Va detto che, in dottrina, è stata già prospettata la tesi secondo cui le restrizioni disposte per contenere l’emergenza epidemiologica imporrebbero limitazioni alla libertà personale strettamente intesa e non solo alle libertà di circolazione e soggiorno, che della libertà personale costituiscono evidentemente delle particolari declinazioni. Ma qui si va ben oltre, come si è detto, sino alla paradossale conclusione secondo cui disporre una limitazione degli spostamenti per motivi sanitari, quale quella introdotta per contenere la diffusione del COVID-19, equivarrebbe a comminare la pena della reclusione e che per farlo servirebbe un procedimento giurisdizionale e una sentenza di un giudice.
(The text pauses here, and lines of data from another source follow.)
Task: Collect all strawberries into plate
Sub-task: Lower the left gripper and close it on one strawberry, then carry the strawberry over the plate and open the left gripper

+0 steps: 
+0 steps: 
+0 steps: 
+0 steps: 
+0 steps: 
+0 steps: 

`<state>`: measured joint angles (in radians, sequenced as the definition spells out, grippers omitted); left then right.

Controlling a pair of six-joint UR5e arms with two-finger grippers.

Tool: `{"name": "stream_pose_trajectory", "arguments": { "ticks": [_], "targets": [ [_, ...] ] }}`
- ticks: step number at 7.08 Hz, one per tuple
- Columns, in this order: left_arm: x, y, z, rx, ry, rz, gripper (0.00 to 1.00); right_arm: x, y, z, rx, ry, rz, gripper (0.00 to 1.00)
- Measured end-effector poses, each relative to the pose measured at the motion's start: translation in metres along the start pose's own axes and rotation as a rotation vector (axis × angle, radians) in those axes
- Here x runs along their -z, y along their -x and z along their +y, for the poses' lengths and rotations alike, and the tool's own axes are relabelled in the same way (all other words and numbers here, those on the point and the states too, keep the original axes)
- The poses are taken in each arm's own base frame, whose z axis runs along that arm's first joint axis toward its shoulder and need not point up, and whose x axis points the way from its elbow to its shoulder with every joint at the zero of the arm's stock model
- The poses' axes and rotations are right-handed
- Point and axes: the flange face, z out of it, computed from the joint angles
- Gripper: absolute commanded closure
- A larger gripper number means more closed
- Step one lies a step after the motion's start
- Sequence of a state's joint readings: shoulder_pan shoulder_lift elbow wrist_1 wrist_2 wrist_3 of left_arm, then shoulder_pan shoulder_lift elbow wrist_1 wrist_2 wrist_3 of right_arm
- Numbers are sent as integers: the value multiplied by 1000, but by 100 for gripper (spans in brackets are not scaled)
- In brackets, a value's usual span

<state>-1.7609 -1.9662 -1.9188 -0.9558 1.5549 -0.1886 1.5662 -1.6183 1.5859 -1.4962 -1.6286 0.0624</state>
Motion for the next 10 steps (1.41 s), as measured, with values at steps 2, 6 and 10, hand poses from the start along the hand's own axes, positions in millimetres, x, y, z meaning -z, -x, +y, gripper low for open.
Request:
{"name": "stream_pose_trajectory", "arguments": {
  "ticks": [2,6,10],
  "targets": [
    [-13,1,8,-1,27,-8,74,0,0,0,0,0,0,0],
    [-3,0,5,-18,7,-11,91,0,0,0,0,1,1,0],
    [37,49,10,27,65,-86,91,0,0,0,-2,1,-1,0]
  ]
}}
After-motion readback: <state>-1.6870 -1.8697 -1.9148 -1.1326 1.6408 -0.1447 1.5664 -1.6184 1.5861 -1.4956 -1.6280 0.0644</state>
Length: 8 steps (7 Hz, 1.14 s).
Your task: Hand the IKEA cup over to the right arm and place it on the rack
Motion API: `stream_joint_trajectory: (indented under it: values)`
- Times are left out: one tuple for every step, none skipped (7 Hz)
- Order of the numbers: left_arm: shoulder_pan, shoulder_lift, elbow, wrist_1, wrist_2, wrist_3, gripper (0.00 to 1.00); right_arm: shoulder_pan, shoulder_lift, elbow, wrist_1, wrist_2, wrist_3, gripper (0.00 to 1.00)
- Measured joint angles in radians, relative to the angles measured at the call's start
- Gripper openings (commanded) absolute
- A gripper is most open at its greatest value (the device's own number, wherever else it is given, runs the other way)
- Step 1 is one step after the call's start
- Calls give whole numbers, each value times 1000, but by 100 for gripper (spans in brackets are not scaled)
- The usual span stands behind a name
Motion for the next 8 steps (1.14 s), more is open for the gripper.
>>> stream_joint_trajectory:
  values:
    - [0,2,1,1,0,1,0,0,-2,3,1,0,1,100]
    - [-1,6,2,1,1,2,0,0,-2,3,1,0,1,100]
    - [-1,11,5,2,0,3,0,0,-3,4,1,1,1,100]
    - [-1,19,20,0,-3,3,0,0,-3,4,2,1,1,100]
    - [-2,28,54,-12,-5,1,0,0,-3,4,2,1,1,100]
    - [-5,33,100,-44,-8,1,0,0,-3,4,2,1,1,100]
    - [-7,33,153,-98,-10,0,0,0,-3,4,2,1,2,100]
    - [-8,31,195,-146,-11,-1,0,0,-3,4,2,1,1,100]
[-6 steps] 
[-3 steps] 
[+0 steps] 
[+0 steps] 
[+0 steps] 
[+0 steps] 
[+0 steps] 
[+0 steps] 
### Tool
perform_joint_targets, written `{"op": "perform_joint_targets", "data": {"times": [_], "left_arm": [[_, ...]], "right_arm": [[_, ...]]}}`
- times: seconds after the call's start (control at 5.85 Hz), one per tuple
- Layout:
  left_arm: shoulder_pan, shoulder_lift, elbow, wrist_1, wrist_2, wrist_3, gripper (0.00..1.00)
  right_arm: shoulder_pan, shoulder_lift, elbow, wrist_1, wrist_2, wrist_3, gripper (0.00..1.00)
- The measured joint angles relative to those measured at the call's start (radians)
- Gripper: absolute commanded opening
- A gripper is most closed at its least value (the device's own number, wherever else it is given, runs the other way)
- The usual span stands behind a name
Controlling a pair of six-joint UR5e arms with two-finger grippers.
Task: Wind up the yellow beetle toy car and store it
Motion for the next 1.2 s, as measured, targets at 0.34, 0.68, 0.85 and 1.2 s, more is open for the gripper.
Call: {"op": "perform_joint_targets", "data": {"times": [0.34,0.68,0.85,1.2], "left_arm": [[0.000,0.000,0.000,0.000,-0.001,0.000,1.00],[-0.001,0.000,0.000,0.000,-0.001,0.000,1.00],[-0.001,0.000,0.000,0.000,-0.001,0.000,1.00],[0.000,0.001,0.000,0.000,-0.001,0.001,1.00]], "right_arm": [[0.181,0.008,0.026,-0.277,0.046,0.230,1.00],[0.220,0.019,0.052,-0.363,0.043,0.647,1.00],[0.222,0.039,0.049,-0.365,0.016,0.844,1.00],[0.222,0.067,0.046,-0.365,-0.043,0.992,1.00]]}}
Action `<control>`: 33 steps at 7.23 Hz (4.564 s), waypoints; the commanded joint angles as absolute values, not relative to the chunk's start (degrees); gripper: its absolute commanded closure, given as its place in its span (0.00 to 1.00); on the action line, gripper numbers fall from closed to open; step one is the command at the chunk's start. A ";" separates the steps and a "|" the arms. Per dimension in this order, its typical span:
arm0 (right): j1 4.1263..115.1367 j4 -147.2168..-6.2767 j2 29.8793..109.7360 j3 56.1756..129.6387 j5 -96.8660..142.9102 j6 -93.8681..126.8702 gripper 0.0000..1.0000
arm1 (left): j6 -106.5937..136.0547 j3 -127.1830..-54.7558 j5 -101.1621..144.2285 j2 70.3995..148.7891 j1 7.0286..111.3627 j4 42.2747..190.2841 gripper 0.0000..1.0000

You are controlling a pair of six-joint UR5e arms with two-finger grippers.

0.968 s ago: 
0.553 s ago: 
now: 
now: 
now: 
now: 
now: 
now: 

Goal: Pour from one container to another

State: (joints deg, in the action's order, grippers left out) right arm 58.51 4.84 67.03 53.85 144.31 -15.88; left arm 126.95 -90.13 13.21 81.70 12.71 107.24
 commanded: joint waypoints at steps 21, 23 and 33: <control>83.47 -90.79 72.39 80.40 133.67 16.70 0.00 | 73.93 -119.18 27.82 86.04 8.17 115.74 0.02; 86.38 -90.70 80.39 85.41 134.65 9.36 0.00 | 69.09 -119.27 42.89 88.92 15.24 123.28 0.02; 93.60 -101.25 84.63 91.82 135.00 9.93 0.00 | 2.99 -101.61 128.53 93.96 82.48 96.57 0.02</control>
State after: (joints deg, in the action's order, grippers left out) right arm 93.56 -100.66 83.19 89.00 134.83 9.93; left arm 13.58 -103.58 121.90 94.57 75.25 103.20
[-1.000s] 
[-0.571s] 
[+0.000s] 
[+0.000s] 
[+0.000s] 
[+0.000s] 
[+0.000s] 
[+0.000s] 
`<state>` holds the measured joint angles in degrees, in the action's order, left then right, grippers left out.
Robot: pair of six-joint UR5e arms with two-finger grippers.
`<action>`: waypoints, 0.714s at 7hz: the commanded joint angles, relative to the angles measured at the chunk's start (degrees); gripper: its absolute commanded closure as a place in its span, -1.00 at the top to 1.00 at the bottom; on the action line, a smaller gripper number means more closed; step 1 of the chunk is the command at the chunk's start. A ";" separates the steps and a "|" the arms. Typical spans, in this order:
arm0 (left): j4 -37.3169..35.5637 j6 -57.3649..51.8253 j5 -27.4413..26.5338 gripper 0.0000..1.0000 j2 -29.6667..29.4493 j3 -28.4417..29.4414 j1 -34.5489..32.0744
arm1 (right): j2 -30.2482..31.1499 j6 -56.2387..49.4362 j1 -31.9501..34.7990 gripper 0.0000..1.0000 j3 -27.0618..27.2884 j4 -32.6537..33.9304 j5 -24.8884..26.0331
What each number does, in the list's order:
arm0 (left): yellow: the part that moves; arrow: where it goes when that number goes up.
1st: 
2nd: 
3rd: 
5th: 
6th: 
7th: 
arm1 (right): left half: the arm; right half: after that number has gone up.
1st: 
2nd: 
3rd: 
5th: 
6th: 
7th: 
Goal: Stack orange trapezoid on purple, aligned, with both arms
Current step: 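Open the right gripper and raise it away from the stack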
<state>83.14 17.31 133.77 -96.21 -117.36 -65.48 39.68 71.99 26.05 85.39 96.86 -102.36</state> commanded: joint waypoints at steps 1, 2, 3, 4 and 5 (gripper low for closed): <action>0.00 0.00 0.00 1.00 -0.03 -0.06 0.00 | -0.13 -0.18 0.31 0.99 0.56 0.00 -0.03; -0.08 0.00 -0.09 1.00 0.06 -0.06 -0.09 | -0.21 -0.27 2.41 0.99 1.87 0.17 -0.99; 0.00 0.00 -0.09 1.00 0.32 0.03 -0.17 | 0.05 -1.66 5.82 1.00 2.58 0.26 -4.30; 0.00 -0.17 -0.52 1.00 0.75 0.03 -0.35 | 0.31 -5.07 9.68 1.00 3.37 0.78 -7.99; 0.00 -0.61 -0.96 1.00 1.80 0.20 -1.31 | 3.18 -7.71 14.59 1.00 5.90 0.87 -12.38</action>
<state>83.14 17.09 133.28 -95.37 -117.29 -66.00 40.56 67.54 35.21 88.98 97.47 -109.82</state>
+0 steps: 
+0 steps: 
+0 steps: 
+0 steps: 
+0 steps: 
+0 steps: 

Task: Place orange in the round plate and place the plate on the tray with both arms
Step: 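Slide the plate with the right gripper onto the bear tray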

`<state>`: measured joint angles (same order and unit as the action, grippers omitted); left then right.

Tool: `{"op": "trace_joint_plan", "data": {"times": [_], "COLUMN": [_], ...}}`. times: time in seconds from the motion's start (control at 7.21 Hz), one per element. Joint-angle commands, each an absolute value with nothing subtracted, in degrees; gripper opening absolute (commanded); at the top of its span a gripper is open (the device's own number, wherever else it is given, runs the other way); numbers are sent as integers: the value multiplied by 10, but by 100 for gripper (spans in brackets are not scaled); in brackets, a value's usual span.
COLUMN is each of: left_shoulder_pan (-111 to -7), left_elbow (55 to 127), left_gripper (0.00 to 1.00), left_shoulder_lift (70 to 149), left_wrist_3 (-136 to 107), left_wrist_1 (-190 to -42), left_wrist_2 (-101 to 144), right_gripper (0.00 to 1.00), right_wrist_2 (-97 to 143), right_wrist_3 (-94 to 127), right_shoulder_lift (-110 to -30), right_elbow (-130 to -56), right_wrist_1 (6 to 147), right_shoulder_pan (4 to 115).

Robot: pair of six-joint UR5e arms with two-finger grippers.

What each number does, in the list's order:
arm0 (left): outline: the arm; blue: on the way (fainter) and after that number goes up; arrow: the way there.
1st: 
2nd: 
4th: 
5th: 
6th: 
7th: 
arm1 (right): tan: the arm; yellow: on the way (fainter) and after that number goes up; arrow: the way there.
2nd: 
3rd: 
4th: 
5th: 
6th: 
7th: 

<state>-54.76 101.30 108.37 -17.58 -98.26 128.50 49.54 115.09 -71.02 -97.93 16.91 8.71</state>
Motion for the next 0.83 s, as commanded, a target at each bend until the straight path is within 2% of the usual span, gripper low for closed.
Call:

Il vero tema che andrebbe affrontato resta invece sullo sfondo, anzi viene completamente ignorato dalla sentenza in commento: la frettolosa formulazione del decreto-legge 23 febbraio 2020, n. 6, non rilevata peraltro dalle Camere in sede di conversione e successivamente “corretta” dal decreto-legge 25 marzo 2020, n. 19, e soprattutto il rinvio operato dai decreti citati a provvedimenti adottati con DPCM, rinvio che pone serie questioni di rispetto del principio della riserva di legge, del principio di legalità e, più in generale, del sistema costituzionale delle fonti normative. Questioni che restano dunque impregiudicate e su cui il contributo della presente decisione è pressoché nullo.